Always appropriate. -sloopy

When I bought my house the toilet that came with it was too small, to the point of being uncomfortable, and prone to clogging.  So when I had a contractor fixing some exterior woodwork (I knew it would need to be done at the time of purchase, so this was not some shock) I inquired about people to replace the toilet.  (It was a general contractor, so they had plumbers either on staff or in their contact list).  The price quoted was cheap provided I got the actual replacement unit.  Fair enough, it would let me pick what I wanted in a replacement.

Except for a proper water volume.

It is illegal to sell a new toilet that uses more than 1.6 gallons per flush.  The canned answer I get to the question “Why?” is always “to conserve water”.  This annoys me on three counts.

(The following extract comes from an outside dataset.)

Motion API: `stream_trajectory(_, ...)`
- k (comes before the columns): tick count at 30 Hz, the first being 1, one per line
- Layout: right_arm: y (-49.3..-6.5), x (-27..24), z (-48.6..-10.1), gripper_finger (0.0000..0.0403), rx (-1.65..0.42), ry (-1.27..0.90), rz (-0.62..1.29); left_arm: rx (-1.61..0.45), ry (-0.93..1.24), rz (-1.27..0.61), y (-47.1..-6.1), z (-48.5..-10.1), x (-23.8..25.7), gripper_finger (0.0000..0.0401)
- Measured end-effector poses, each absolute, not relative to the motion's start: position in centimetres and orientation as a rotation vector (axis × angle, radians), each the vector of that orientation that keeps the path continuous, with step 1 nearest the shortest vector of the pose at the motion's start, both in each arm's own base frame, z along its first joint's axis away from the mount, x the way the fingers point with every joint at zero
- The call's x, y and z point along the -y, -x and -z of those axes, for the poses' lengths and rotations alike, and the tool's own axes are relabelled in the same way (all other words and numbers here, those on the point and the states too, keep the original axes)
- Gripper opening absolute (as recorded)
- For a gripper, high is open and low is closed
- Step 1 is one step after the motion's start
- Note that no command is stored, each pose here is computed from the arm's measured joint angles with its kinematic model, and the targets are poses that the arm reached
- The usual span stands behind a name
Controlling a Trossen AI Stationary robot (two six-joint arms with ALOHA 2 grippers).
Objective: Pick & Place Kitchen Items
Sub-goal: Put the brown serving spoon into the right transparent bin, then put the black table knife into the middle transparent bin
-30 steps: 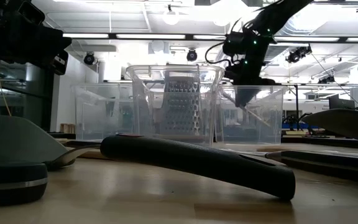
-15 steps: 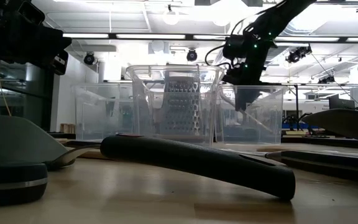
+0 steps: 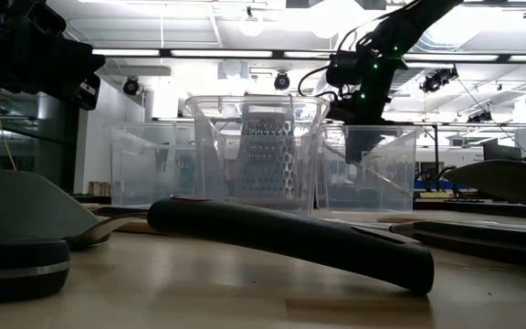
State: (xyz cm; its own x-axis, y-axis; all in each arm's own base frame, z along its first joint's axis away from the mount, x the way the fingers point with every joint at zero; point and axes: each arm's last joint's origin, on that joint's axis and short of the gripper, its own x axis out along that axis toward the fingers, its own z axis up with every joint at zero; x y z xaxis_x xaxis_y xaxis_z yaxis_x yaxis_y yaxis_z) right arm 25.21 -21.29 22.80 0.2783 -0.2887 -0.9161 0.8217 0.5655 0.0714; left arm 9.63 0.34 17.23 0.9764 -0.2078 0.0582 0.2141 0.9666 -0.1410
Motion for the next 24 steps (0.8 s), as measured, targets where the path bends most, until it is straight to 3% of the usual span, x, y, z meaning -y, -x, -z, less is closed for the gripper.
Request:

Low flow toilets: scourge of ISIS

Count one – If a toilet clogs I end up cycling it three to four times in the process of clearing.  Meaning 4.8 to 5.6 gallons go down the drain.  This ends up using more water anyway while wasting my time unclogging the system.

Count two – I live in New York.  New York is a literal swamp.  Admittedly, one that was drained before the founding of the EPA.  It gets more precipitation per annum than Louisiana (one of the random facts I learned in our less than stellar public schools).  My house in particular is near the confluence of two rivers.  Millions of gallons of water flow past it towards the sea each minute undisturbed.  (The Mohawk spits an average of 5,900 cubic feet of water into the Hudson per second.  Or 2,651,694.5 gallons per minute.  Then add in what’s already in the Hudson from up north…)  We have water to spare.

Count three – I get billed by the gallon for my water usage and that amount is doubled to cover sewerage.  I am paying for what I use.  I should be the arbiter of how much gets to be allocated to what purpose.  A rule that was written by econuts living in a desert with no idea how physics works just isn’t appropriate to my circumstance in a swamp.

The only upside of the tale is that innovators will find a way to work around horrible rules until they literally fly in the face of the laws of physics *cough*automobile emissions*cough*.  So the new Kohler is actually fairly reliable.  But just because there are people smarter than the regulators out there is no excuse for stupid rules to be on the books for stupid excuses.